INDIANAPOLIS | A bitter 10-year legal battle between the first residents and more recent home purchasers in Crown Point's Fieldstone Crossing subdivision may be over.
The Indiana Court of Appeals on Wednesday affirmed a 2012 ruling by Lake Superior Judge John Pera that found the newer homes comply with the subdivision's restrictive covenants.
Fieldstone Crossing, a 33-acre subdivision southeast of 93rd and Buchanan, originally was developed by Aldon Companies Inc., which built and sold nine homes between 1993 and 2002, court records show.
Aldon sold the remaining lots to Endor Inc., which built 28 homes in the subdivision between 2003 and 2007, according to court records.

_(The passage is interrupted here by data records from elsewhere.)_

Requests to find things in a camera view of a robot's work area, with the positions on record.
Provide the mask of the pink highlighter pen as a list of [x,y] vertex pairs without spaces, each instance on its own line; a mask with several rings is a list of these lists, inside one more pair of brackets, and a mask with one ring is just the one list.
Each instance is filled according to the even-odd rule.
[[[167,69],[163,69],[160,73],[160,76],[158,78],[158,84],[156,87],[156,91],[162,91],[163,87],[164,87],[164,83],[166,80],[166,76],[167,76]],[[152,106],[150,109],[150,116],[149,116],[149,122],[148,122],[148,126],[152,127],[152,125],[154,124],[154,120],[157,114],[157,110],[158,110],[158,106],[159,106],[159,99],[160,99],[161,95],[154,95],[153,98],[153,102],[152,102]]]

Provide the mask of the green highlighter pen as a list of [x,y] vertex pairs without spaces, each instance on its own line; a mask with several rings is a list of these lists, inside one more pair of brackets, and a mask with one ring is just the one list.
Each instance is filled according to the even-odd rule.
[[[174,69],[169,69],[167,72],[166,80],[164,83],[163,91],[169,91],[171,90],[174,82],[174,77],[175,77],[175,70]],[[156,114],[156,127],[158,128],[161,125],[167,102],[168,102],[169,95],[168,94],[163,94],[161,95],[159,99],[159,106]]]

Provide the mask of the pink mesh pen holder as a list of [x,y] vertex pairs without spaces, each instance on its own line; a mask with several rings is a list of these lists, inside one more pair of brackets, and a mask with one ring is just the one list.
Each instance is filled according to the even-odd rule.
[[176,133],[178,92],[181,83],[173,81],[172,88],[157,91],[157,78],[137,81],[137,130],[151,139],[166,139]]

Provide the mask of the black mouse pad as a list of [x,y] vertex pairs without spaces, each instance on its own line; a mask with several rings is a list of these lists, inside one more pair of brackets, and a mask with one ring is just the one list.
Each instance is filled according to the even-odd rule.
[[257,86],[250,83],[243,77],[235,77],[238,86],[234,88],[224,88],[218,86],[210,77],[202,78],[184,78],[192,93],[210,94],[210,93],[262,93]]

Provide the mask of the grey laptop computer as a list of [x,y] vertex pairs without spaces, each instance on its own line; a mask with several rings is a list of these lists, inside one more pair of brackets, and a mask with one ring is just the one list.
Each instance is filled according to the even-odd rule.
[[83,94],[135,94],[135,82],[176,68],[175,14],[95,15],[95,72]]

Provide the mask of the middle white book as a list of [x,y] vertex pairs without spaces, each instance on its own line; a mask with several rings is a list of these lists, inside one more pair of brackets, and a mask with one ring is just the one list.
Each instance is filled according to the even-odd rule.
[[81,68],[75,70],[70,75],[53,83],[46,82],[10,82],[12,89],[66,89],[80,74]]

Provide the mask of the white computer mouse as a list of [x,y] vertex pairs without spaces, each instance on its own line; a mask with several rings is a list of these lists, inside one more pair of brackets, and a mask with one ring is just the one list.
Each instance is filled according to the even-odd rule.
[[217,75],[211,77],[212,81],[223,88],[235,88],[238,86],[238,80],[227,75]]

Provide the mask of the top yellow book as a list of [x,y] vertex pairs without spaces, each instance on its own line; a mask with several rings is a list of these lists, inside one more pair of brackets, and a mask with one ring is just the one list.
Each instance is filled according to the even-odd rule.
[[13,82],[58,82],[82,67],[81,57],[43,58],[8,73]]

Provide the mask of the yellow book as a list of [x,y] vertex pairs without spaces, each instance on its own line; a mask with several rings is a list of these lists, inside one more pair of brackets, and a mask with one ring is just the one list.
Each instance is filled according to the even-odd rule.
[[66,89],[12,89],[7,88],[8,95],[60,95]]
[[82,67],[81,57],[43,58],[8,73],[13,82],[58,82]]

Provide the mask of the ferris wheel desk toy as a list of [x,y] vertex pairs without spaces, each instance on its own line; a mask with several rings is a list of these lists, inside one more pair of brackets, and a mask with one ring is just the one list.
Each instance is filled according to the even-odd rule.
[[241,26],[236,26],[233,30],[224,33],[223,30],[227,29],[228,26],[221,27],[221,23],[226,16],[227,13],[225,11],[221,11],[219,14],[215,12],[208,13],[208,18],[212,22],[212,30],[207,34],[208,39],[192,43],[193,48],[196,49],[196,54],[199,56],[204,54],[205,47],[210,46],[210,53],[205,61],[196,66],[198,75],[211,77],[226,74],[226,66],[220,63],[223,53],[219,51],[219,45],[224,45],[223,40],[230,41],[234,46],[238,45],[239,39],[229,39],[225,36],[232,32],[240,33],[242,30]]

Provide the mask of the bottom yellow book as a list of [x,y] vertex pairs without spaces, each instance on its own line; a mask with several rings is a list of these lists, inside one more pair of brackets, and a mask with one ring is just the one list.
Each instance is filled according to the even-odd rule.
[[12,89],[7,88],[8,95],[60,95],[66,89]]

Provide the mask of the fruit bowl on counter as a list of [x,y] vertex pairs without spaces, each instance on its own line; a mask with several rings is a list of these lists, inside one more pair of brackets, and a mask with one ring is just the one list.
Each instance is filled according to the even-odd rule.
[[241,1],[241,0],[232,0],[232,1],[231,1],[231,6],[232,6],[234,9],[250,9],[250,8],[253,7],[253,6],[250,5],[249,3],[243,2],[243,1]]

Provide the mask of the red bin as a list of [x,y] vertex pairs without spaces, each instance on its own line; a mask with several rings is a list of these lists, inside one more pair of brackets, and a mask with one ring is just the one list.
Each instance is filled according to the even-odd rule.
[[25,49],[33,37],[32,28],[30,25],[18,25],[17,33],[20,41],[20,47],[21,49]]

John and Kathy Paniaguas and Woodrow and Kristine Cornett, who purchased Aldon-built homes, filed suit in 2003 to stop the construction of Endor homes, which they claimed did not meet the quality and workmanship standards required by the subdivision's restrictive covenants.
In a 3-0 decision, the appeals court determined that most of the Endor homes were not subject to the covenants, and those that were received proper approval from the subdivision's architectural control committee.
"We conclude that the evidence supported the trial court's finding that all of the homes built by Endor complied with the restrictive covenants," wrote Appeals Judge James Kirsch.
At the same time, the court denied a request by the Endor homeowners that the plaintiffs be forced to pay their attorney fees for a lawsuit whose "voluminous" records the appeals court notes fill 18 volumes.
The ruling can be further appealed to the Indiana Supreme Court.